> **Prompt**
Both the line with "Asked and answered" and the line with "cardboard box -> outline every instance" in the records below must appear in the output, along with every line between them, exactly and with nothing added.

Source data
************

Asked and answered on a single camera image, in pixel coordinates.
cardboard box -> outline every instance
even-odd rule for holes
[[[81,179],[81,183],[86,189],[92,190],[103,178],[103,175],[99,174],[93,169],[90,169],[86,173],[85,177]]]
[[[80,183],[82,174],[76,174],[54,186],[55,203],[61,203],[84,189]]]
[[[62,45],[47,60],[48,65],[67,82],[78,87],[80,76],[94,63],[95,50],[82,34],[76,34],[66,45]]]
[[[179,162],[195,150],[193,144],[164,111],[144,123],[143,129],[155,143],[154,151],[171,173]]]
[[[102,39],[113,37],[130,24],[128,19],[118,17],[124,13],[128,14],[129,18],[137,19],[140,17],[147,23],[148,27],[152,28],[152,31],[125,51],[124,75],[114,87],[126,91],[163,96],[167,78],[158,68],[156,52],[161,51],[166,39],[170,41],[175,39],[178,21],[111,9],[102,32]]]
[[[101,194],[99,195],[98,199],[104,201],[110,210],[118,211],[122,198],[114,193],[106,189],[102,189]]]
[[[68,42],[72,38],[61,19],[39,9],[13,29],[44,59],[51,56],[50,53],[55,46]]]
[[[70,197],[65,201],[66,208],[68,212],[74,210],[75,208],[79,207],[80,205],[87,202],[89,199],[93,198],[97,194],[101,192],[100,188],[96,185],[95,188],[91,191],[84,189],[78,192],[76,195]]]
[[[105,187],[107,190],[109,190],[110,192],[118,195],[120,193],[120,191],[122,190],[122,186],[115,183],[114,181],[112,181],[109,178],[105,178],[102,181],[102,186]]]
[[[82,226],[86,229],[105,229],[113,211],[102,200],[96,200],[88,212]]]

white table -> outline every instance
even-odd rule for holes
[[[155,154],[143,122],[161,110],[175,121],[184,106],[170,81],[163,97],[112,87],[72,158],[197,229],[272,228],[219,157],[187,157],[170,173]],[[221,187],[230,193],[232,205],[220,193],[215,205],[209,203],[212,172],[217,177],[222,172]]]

************

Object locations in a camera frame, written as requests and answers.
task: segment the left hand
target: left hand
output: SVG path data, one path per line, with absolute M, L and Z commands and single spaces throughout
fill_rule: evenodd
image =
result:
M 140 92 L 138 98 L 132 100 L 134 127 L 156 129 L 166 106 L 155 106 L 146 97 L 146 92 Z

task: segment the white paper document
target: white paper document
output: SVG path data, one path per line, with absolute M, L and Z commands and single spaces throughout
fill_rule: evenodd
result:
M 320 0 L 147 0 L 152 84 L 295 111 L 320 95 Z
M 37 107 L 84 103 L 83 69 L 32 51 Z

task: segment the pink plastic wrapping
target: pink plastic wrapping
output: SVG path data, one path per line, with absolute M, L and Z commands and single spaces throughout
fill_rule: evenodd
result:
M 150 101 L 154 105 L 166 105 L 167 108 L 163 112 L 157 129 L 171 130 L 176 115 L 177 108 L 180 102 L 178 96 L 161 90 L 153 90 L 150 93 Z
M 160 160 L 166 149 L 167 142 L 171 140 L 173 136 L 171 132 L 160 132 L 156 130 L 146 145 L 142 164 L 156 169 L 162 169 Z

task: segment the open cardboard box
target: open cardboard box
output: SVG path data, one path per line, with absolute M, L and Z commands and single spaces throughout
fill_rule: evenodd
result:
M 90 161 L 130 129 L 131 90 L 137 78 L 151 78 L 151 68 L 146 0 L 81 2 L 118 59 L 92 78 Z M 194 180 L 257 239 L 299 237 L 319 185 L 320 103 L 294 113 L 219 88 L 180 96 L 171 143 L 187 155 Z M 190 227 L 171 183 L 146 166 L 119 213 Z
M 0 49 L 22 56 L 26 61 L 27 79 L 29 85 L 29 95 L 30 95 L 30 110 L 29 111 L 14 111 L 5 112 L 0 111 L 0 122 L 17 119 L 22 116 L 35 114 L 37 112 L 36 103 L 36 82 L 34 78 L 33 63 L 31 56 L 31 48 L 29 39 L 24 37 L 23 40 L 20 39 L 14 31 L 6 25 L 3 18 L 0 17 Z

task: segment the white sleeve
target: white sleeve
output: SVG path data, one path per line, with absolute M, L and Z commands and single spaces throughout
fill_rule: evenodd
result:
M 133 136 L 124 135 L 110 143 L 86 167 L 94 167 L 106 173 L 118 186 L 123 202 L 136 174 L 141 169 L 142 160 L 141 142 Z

************

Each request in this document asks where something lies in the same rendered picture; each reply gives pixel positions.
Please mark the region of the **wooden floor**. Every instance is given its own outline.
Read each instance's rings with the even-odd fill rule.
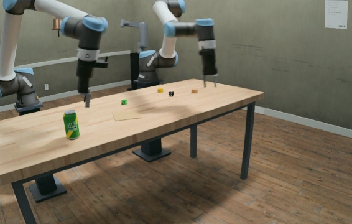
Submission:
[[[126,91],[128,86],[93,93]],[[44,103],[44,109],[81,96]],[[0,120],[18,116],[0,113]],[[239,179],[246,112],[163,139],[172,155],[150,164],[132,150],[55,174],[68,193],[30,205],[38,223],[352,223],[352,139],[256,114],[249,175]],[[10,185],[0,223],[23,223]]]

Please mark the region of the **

************

> **Exercise response**
Asked and answered on a single camera image, in pixel coordinates.
cardboard box -> outline every instance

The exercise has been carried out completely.